Word for word, copy all the data and drop the pictures.
┌──
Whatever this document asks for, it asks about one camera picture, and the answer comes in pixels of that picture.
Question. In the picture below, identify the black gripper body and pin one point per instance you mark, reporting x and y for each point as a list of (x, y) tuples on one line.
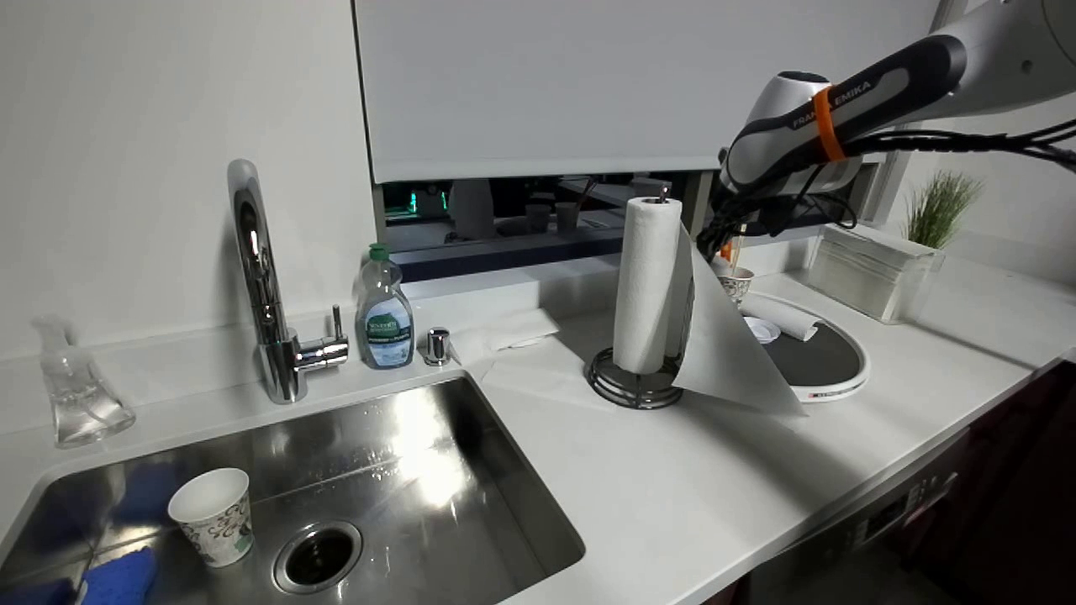
[(716, 233)]

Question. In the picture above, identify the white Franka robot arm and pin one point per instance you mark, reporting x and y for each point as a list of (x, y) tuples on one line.
[(851, 103)]

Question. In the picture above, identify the patterned paper cup with chopsticks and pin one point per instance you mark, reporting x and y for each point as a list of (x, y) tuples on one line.
[(736, 285)]

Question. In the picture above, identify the small paper cup in sink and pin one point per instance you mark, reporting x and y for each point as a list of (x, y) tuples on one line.
[(211, 515)]

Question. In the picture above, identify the orange chopstick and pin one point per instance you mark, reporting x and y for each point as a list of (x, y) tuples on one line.
[(729, 254)]

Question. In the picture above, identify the white paper towel roll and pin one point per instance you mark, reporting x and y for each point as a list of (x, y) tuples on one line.
[(646, 280)]

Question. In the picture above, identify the rolled white towel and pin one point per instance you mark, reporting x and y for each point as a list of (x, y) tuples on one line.
[(784, 316)]

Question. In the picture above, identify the white rectangular planter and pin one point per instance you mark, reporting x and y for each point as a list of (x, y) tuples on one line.
[(867, 269)]

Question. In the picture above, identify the round black tray white rim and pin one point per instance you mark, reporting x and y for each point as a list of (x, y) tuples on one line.
[(827, 365)]

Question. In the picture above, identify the white roller blind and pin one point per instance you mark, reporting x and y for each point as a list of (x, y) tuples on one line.
[(639, 77)]

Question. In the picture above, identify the metal paper towel holder base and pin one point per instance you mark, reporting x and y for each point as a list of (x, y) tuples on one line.
[(625, 386)]

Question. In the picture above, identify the small green plant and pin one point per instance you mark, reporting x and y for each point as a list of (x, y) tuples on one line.
[(940, 206)]

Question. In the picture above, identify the small metal sink knob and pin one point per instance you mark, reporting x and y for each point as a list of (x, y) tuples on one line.
[(435, 344)]

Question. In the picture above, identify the clear dish soap bottle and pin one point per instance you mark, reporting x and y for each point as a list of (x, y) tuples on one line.
[(385, 321)]

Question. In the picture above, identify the steel kitchen sink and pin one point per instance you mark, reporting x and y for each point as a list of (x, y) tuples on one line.
[(426, 472)]

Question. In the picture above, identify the chrome kitchen faucet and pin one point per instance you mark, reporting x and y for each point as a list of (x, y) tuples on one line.
[(262, 280)]

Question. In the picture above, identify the blue sponge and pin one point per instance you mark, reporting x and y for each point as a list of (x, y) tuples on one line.
[(120, 579)]

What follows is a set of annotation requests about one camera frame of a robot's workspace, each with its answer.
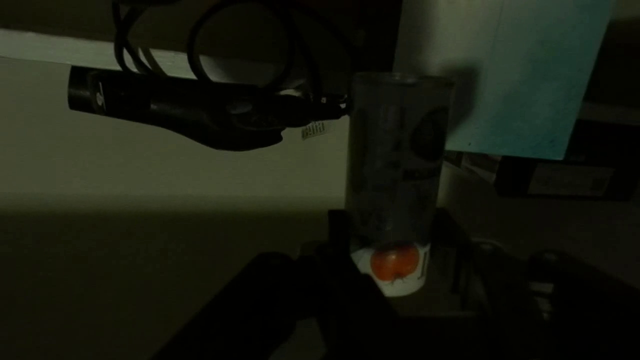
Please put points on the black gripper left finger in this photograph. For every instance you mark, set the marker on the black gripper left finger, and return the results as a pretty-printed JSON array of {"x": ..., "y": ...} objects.
[{"x": 301, "y": 306}]

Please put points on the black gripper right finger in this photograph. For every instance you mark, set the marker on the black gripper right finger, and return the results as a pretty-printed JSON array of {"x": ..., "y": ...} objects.
[{"x": 546, "y": 306}]

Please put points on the black cardboard box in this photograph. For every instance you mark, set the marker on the black cardboard box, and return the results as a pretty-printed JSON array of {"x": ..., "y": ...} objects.
[{"x": 566, "y": 177}]

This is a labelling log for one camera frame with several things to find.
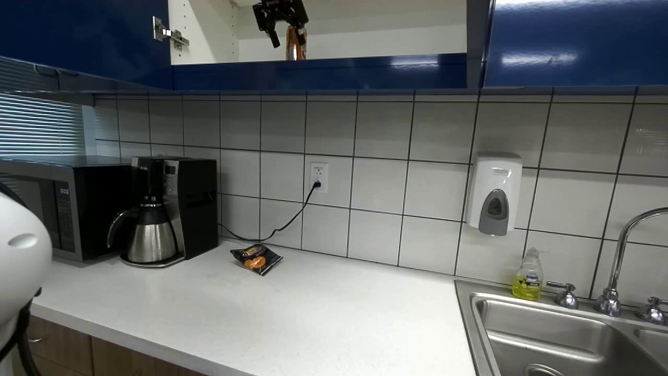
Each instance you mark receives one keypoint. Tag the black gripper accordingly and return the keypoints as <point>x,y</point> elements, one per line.
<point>278,10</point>

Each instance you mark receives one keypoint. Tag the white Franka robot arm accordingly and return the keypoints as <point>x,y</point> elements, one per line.
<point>17,257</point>

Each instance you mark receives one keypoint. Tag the open blue cupboard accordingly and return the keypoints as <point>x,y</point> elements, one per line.
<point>389,66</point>

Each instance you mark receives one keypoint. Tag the metal cupboard hinge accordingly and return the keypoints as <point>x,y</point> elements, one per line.
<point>167,32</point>

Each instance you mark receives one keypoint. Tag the blue cupboard door with hinge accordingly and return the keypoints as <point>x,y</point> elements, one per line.
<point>69,33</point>

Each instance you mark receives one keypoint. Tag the closed blue cupboard door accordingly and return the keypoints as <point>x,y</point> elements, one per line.
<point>576,42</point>

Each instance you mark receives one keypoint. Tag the black coffee maker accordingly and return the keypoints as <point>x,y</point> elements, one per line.
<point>191,201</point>

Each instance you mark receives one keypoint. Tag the black Lays chip bag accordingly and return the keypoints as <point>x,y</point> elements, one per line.
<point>255,259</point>

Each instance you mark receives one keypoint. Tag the stainless steel coffee carafe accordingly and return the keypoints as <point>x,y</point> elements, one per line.
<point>149,233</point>

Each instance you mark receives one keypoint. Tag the black steel microwave oven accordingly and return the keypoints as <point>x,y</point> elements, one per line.
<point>63,210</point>

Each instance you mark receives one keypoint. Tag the yellow dish soap bottle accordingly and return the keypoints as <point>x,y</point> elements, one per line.
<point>529,279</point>

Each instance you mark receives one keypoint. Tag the wooden lower cabinets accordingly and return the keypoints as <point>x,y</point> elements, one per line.
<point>63,348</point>

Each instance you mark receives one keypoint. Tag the chrome gooseneck faucet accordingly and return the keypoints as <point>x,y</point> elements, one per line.
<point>618,257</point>

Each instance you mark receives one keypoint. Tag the stainless steel sink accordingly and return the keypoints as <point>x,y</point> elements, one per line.
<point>555,334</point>

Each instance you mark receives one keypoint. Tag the white wall outlet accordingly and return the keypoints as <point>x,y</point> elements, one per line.
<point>318,179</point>

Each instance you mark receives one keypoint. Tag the white wall soap dispenser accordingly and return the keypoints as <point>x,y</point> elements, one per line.
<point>494,194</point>

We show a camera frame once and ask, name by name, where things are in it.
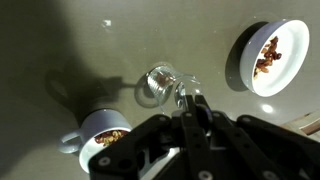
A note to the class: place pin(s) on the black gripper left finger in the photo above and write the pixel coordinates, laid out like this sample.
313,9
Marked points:
193,143

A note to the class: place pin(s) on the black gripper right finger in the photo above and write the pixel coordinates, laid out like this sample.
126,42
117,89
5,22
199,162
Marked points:
240,143

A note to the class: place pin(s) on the clear glass cup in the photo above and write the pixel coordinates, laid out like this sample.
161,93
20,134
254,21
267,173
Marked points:
156,90

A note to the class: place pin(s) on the nut pieces inside glass cup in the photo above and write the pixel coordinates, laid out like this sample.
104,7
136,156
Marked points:
162,78

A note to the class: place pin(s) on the white ceramic bowl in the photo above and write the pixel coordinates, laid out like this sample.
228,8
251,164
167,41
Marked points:
290,60

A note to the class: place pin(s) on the nuts inside white mug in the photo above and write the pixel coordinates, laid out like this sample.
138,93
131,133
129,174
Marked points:
111,137

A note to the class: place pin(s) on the nuts and dried fruit pile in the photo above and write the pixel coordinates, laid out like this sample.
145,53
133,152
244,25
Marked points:
268,56

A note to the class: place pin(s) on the white ceramic mug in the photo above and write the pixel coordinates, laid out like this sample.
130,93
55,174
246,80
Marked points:
96,121
└──
# Finished exercise
Whatever this document asks for, it asks about one camera picture, and the answer comes in pixels of that picture.
Question. In the picture below, identify the black gripper body and pin one point per instance you mark, reporting x and y for each point as a list of (x, y) tuples on one line.
[(716, 233)]

Question. In the picture above, identify the white Franka robot arm and pin one point per instance you mark, reporting x and y for each point as a list of (x, y) tuples on one line.
[(851, 103)]

Question. In the picture above, identify the patterned paper cup with chopsticks and pin one point per instance you mark, reporting x and y for each point as a list of (x, y) tuples on one line.
[(736, 285)]

Question. In the picture above, identify the small paper cup in sink and pin one point per instance you mark, reporting x and y for each point as a list of (x, y) tuples on one line.
[(211, 515)]

Question. In the picture above, identify the orange chopstick and pin one point per instance you mark, reporting x and y for each point as a list of (x, y) tuples on one line.
[(729, 254)]

Question. In the picture above, identify the white paper towel roll and pin one point per instance you mark, reporting x and y for each point as a list of (x, y) tuples on one line.
[(646, 280)]

Question. In the picture above, identify the rolled white towel and pin one point per instance you mark, reporting x and y for each point as a list of (x, y) tuples on one line.
[(784, 316)]

Question. In the picture above, identify the white rectangular planter and pin one point per instance you mark, reporting x and y for each point as a list of (x, y) tuples on one line.
[(867, 269)]

Question. In the picture above, identify the round black tray white rim and pin one point per instance you mark, reporting x and y for each point as a list of (x, y) tuples on one line.
[(827, 365)]

Question. In the picture above, identify the white roller blind and pin one point per instance you mark, reporting x and y for each point as a list of (x, y) tuples on one line.
[(639, 77)]

Question. In the picture above, identify the metal paper towel holder base and pin one point per instance you mark, reporting x and y for each point as a list of (x, y) tuples on one line.
[(625, 386)]

Question. In the picture above, identify the small green plant and pin one point per instance you mark, reporting x and y for each point as a list of (x, y) tuples on one line.
[(940, 206)]

Question. In the picture above, identify the small metal sink knob and pin one point per instance you mark, reporting x and y for each point as a list of (x, y) tuples on one line.
[(435, 344)]

Question. In the picture above, identify the clear dish soap bottle and pin one point per instance you mark, reporting x and y for each point as a list of (x, y) tuples on one line.
[(385, 321)]

Question. In the picture above, identify the steel kitchen sink and pin one point per instance you mark, reporting x and y for each point as a list of (x, y) tuples on one line.
[(426, 472)]

Question. In the picture above, identify the chrome kitchen faucet and pin one point per instance you mark, reporting x and y for each point as a list of (x, y) tuples on one line.
[(262, 280)]

Question. In the picture above, identify the blue sponge and pin one point per instance you mark, reporting x and y for each point as a list of (x, y) tuples on one line.
[(120, 579)]

What follows is a set of annotation requests about one camera frame of a robot's workspace, each with its answer.
Please put points on the black gripper left finger in this photograph. For every instance you mark, set the marker on the black gripper left finger, and return the results as a pretty-printed JSON array of {"x": ..., "y": ...} objects.
[{"x": 301, "y": 306}]

Please put points on the black gripper right finger in this photograph. For every instance you mark, set the marker on the black gripper right finger, and return the results as a pretty-printed JSON array of {"x": ..., "y": ...} objects.
[{"x": 546, "y": 306}]

Please put points on the black cardboard box in this photograph. For every instance you mark, set the marker on the black cardboard box, and return the results as a pretty-printed JSON array of {"x": ..., "y": ...} objects.
[{"x": 566, "y": 177}]

This is a labelling log for one camera frame with several things to find.
Each instance you mark receives one keypoint. Tag the black gripper accordingly and return the keypoints as <point>x,y</point> elements, one per line.
<point>278,10</point>

Each instance you mark receives one keypoint. Tag the white Franka robot arm accordingly and return the keypoints as <point>x,y</point> elements, one per line.
<point>17,257</point>

Each instance you mark receives one keypoint. Tag the open blue cupboard accordingly and return the keypoints as <point>x,y</point> elements, one per line.
<point>389,66</point>

Each instance you mark receives one keypoint. Tag the metal cupboard hinge accordingly and return the keypoints as <point>x,y</point> elements, one per line.
<point>167,32</point>

Each instance you mark receives one keypoint. Tag the blue cupboard door with hinge accordingly and return the keypoints as <point>x,y</point> elements, one per line.
<point>69,33</point>

Each instance you mark receives one keypoint. Tag the closed blue cupboard door accordingly and return the keypoints as <point>x,y</point> elements, one per line.
<point>576,42</point>

Each instance you mark receives one keypoint. Tag the black coffee maker accordingly and return the keypoints as <point>x,y</point> elements, one per line.
<point>191,201</point>

Each instance you mark receives one keypoint. Tag the black Lays chip bag accordingly and return the keypoints as <point>x,y</point> elements, one per line.
<point>255,259</point>

Each instance you mark receives one keypoint. Tag the stainless steel coffee carafe accordingly and return the keypoints as <point>x,y</point> elements, one per line.
<point>149,233</point>

Each instance you mark receives one keypoint. Tag the black steel microwave oven accordingly and return the keypoints as <point>x,y</point> elements, one per line.
<point>63,210</point>

Each instance you mark receives one keypoint. Tag the yellow dish soap bottle accordingly and return the keypoints as <point>x,y</point> elements, one per line.
<point>529,279</point>

Each instance you mark receives one keypoint. Tag the wooden lower cabinets accordingly and return the keypoints as <point>x,y</point> elements, one per line.
<point>63,348</point>

Each instance you mark receives one keypoint. Tag the chrome gooseneck faucet accordingly and return the keypoints as <point>x,y</point> elements, one per line.
<point>618,257</point>

Each instance you mark receives one keypoint. Tag the stainless steel sink accordingly and return the keypoints as <point>x,y</point> elements, one per line.
<point>555,334</point>

Each instance you mark receives one keypoint. Tag the white wall outlet accordingly and return the keypoints as <point>x,y</point> elements, one per line.
<point>318,179</point>

Each instance you mark receives one keypoint. Tag the white wall soap dispenser accordingly and return the keypoints as <point>x,y</point> elements, one per line.
<point>494,194</point>

We show a camera frame once and ask, name by name, where things are in it.
A note to the class: place pin(s) on the black gripper left finger in the photo above and write the pixel coordinates, laid out like this sample.
313,9
Marked points:
193,143

A note to the class: place pin(s) on the black gripper right finger in the photo above and write the pixel coordinates, laid out like this sample.
126,42
117,89
5,22
199,162
Marked points:
240,143

A note to the class: place pin(s) on the clear glass cup in the photo above and write the pixel coordinates, laid out like this sample.
161,93
20,134
254,21
267,173
Marked points:
156,90

A note to the class: place pin(s) on the nut pieces inside glass cup in the photo above and write the pixel coordinates, laid out like this sample.
104,7
136,156
Marked points:
162,78

A note to the class: place pin(s) on the white ceramic bowl in the photo above and write the pixel coordinates, laid out like this sample.
228,8
251,164
167,41
Marked points:
290,60

A note to the class: place pin(s) on the nuts inside white mug in the photo above and write the pixel coordinates, laid out like this sample.
138,93
131,133
129,174
Marked points:
111,137

A note to the class: place pin(s) on the nuts and dried fruit pile in the photo above and write the pixel coordinates, laid out like this sample.
145,53
133,152
244,25
Marked points:
268,56

A note to the class: place pin(s) on the white ceramic mug in the photo above and write the pixel coordinates, laid out like this sample.
130,93
55,174
246,80
Marked points:
96,121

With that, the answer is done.